Outro dos testes apresentados no trabalho confirma que as expectativas de inflação são "contaminadas" pela inflação corrente e passada. Esse é um problema: se um banco central tem baixa credibilidade, a inflação passada e corrente tem peso maior na formação das expectativas de inflação, em detrimento das metas de inflação.
Um terceiro teste feito pela economista confirma que, ao longo do tempo, a persistência inflacionária aumentou, na medida em que a credibilidade do Banco Central foi diminuindo.
Além da "lambda", há vários outros índices que procuram medir a credibilidade de bancos centrais.

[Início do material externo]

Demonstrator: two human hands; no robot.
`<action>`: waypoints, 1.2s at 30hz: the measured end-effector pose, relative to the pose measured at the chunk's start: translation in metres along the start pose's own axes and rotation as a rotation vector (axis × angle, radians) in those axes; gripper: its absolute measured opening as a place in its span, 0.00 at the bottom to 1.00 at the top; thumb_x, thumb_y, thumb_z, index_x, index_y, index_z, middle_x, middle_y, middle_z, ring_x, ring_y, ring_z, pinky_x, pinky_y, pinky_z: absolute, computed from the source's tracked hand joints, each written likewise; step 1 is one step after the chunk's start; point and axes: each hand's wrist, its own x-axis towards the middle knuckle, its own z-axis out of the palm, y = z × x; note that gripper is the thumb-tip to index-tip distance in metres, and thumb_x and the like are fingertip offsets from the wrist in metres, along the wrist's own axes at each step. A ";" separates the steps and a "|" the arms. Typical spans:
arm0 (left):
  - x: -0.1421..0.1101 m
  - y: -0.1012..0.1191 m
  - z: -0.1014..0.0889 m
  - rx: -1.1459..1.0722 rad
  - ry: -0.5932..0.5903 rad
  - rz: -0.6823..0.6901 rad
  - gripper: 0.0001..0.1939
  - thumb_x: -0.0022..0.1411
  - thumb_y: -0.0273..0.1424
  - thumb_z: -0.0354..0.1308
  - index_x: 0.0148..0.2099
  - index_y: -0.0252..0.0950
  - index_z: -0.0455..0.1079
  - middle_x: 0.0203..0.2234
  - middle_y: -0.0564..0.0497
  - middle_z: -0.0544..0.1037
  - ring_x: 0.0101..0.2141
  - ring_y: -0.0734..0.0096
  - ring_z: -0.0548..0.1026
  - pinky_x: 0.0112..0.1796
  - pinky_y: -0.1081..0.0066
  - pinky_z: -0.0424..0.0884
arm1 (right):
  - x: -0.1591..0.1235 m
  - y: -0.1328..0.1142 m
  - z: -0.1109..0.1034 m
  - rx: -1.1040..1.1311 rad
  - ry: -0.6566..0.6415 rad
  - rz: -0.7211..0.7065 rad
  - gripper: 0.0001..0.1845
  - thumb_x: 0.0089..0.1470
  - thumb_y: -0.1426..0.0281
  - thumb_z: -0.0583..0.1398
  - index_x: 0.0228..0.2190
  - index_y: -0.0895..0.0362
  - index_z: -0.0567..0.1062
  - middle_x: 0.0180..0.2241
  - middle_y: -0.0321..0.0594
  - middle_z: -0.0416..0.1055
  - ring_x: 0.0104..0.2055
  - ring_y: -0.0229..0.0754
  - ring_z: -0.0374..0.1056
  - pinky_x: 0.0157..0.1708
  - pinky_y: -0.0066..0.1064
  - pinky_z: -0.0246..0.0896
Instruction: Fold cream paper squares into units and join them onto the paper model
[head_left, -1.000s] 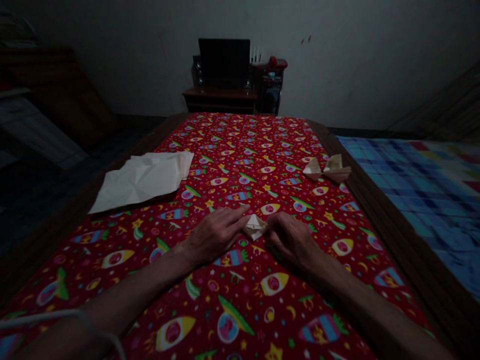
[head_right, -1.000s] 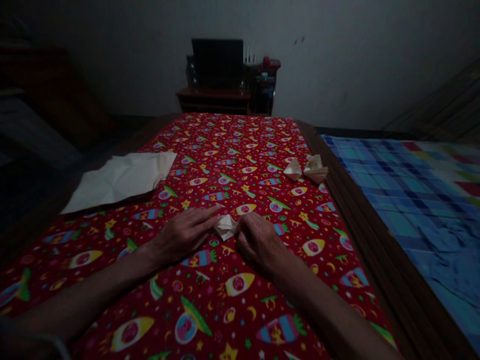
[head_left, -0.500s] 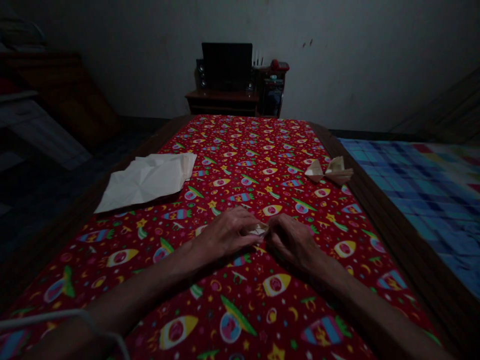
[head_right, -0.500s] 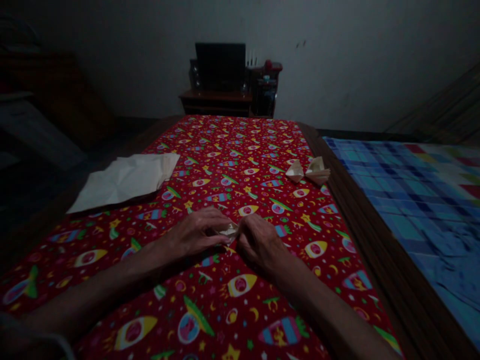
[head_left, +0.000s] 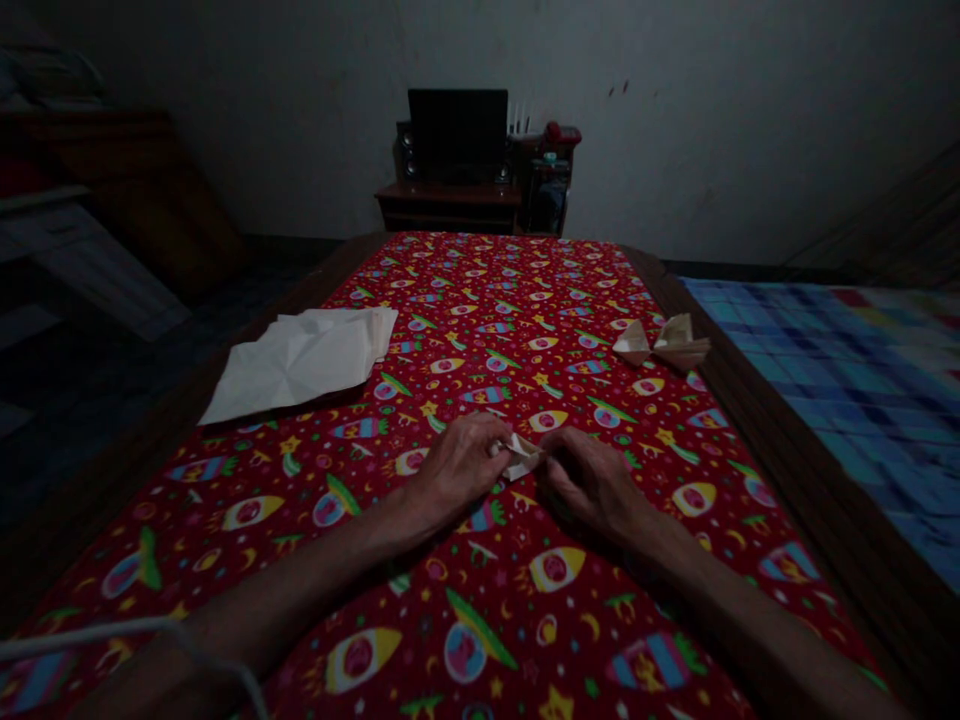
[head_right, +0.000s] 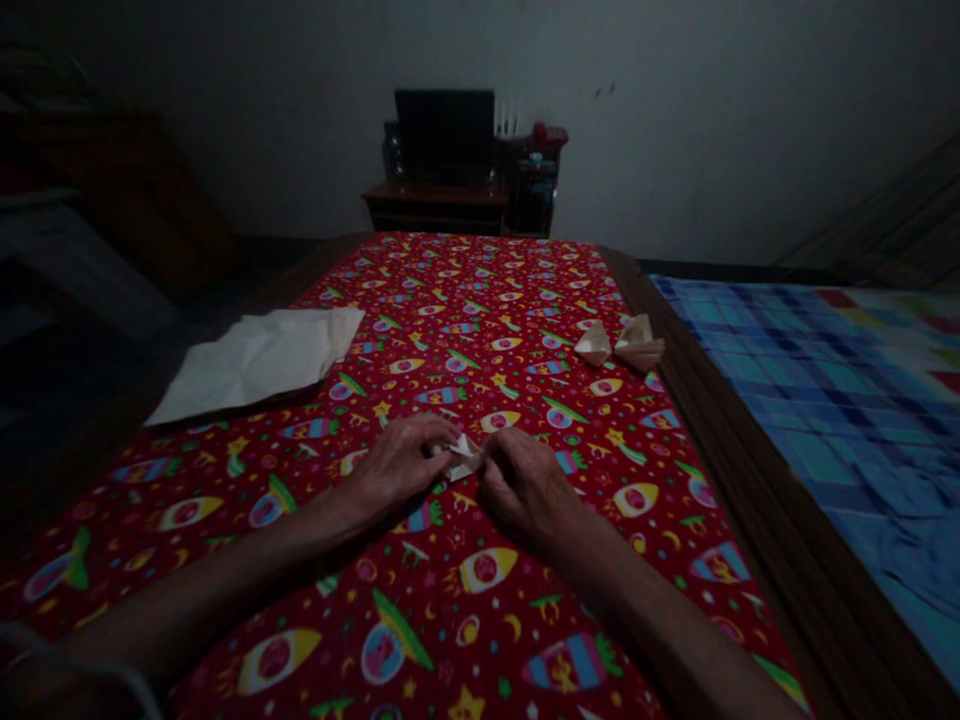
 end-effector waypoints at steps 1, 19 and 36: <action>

Cecília Fernandes checa também a evolução da credibilidade do BC brasileiro por meio de uma metodologia desenvolvida pelo professor da Universidade Federal Fluminense (UFF) Helder Ferreira de Mendonça. As conclusões são basicamente as mesmas. Do começo de 2006 a meados de 2007, o BC ficou dentro da faixa considerada de alta credibilidade. Entre meados de 2007 a meados de 2009, já havia deslizado para a faixa de credibilidade média. E, de lá para cá, afundou para a zona classificada como de baixa credibilidade.